**TASK STATEMENT**
Transcribe the listing exactly, leaving out every picture.

■ ■ ■ ■ ■ ■ ■

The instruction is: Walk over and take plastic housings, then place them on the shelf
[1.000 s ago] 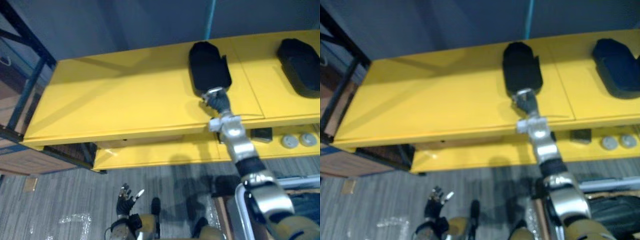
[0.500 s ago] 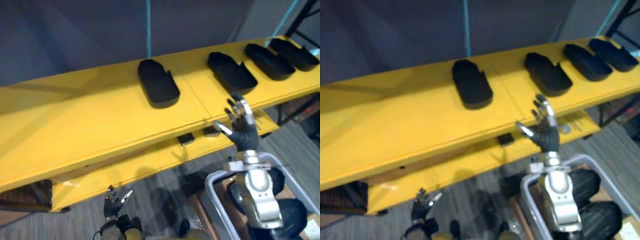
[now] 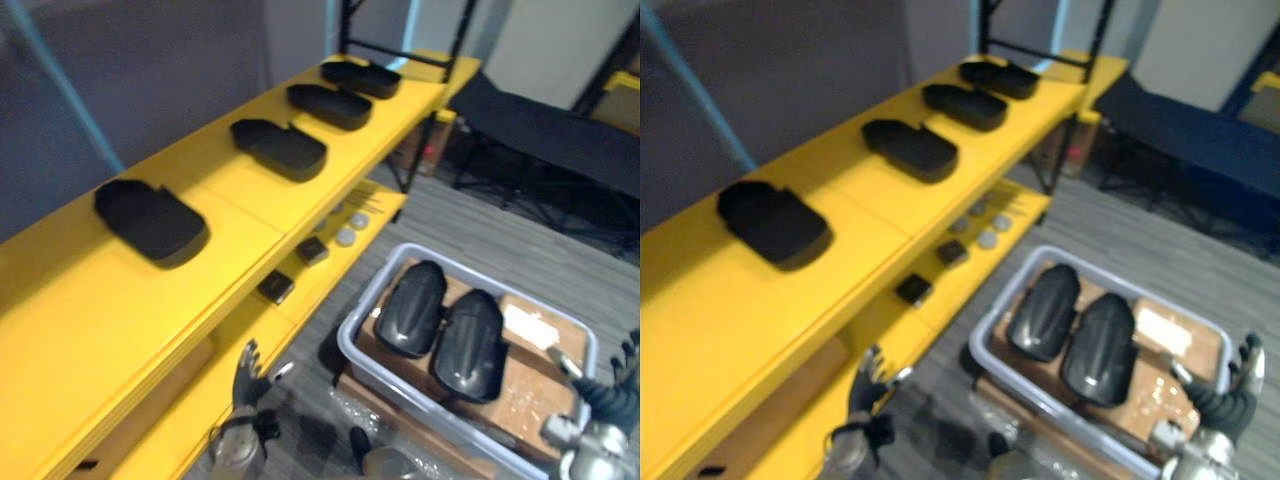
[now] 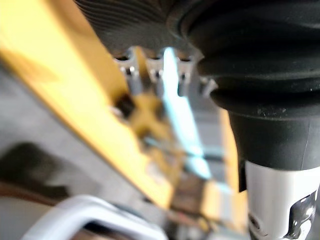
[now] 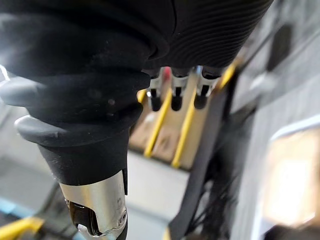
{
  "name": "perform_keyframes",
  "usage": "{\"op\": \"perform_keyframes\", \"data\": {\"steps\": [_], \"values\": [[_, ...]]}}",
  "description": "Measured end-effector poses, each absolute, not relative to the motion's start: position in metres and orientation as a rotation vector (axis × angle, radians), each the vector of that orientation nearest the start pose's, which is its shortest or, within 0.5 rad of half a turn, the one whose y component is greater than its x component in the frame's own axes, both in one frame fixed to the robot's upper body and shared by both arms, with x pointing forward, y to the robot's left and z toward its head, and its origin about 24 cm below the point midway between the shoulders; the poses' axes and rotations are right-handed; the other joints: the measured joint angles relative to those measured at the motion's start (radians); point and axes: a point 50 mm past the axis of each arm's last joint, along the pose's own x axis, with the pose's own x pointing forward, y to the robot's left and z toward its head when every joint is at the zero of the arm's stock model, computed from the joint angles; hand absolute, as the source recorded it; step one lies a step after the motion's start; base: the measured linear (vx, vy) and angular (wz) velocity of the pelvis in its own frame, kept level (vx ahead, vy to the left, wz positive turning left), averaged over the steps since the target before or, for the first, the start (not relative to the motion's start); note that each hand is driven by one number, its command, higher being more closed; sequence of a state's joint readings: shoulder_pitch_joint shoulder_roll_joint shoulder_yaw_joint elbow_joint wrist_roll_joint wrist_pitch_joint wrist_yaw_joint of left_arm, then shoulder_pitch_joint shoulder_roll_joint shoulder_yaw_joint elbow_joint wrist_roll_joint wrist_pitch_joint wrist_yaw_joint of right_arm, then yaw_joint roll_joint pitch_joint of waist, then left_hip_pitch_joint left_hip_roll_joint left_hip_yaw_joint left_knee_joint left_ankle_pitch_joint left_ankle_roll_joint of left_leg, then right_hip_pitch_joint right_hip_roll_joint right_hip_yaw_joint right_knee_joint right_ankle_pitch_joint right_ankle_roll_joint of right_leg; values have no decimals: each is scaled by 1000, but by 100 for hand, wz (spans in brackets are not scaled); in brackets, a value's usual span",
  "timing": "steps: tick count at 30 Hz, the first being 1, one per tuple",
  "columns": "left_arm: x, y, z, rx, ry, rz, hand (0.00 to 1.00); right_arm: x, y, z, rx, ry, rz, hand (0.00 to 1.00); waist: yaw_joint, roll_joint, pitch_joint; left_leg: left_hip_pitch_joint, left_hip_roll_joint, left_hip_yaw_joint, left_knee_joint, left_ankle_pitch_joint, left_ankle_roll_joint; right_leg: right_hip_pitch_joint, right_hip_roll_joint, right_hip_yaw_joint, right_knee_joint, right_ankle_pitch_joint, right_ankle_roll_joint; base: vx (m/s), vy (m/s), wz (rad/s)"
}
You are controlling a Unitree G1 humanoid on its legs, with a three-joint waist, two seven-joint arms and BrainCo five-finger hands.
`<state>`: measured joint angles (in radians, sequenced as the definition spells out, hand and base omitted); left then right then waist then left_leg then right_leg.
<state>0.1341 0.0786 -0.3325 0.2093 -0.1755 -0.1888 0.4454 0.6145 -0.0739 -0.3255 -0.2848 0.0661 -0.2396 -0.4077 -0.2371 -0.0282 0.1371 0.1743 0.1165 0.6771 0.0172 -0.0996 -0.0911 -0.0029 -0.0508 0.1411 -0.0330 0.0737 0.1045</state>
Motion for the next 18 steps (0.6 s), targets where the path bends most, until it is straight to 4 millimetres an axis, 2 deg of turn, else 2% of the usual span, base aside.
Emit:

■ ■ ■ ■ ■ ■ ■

**FINISHED EXERCISE**
The instruction is: Walk over and take plastic housings, then place them on the shelf
[1.000 s ago] 
[0.500 s ago] 
[now] 
[now] 
[now] 
{
  "name": "perform_keyframes",
  "usage": "{\"op\": \"perform_keyframes\", \"data\": {\"steps\": [_], \"values\": [[_, ...]]}}",
  "description": "Measured end-effector poses, each absolute, not relative to the motion's start: position in metres and orientation as a rotation vector (axis × angle, radians), each the vector of that orientation nearest the start pose's, which is its shortest or, within 0.5 rad of half a turn, the one whose y component is greater than its x component in the frame's own axes, both in one frame fixed to the robot's upper body and shared by both arms, with x pointing forward, y to the robot's left and z toward its head, and its origin about 24 cm below the point midway between the shoulders; the poses' axes and rotations are right-handed; the other joints: the measured joint angles relative to those measured at the motion's start (radians); point and axes: a point 50 mm past the axis of each arm's last joint, along the pose's own x axis, with the pose's own x pointing forward, y to the robot's left and z toward its head when every joint is at the zero of the arm's stock model, computed from the joint angles; hand absolute, as the source recorded it; step one lies a step after the motion's start; base: the measured linear (vx, vy) and angular (wz) velocity of the pelvis in its own frame, kept level (vx ahead, vy to the left, wz positive turning left), averaged over the steps since the target before or, for the first, the start (not relative to the motion's start); note that each hand is driven by one number, its command, higher being more closed; sequence of a state's joint readings: shoulder_pitch_joint shoulder_roll_joint shoulder_yaw_joint elbow_joint wrist_roll_joint wrist_pitch_joint wrist_yaw_joint of left_arm, then shoulder_pitch_joint shoulder_roll_joint shoulder_yaw_joint elbow_joint wrist_roll_joint wrist_pitch_joint wrist_yaw_joint of right_arm, then yaw_joint roll_joint pitch_joint of waist, then left_hip_pitch_joint left_hip_roll_joint left_hip_yaw_joint left_knee_joint left_ankle_pitch_joint left_ankle_roll_joint of left_leg, then right_hip_pitch_joint right_hip_roll_joint right_hip_yaw_joint right_knee_joint right_ankle_pitch_joint right_ankle_roll_joint of right_leg; values have no decimals: each is scaled by 1000, but by 100 for hand, wz (spans in brackets are not scaled); in brackets, a value's usual span",
  "timing": "steps: tick count at 30 Hz, the first being 1, one per tuple",
  "columns": "left_arm: x, y, z, rx, ry, rz, hand (0.00 to 1.00); right_arm: x, y, z, rx, ry, rz, hand (0.00 to 1.00); waist: yaw_joint, roll_joint, pitch_joint; left_leg: left_hip_pitch_joint, left_hip_roll_joint, left_hip_yaw_joint, left_knee_joint, left_ankle_pitch_joint, left_ankle_roll_joint; right_leg: right_hip_pitch_joint, right_hip_roll_joint, right_hip_yaw_joint, right_knee_joint, right_ankle_pitch_joint, right_ankle_roll_joint; base: vx (m/s), vy (m/s), wz (rad/s)"
}
You are controlling a Unitree G1 humanoid on its legs, with a three-joint waist, two seven-joint arms and BrainCo five-finger hands.
`<state>`: measured joint angles (in radians, sequenced as the definition spells out, hand and base omitted); left then right then waist then left_leg then right_leg.
<state>0.1341 0.0786 -0.3325 0.2093 -0.1755 -0.1888 0.4454 0.6145 -0.0739 -0.3255 -0.2848 0.0661 -0.2396 -0.4077 -0.2371 -0.0282 0.1371 0.1743 0.1165 0.6771 0.0172 -0.0996 -0.0911 -0.0029 -0.0508 0.1411 -0.0330 0.0737 0.1045</state>
Motion for the next 18 steps (0.6 s), targets where the path bends most, until it is straight to 4 millimetres an axis, 2 deg of turn, else 2% of the usual span, base aside.
Emit:

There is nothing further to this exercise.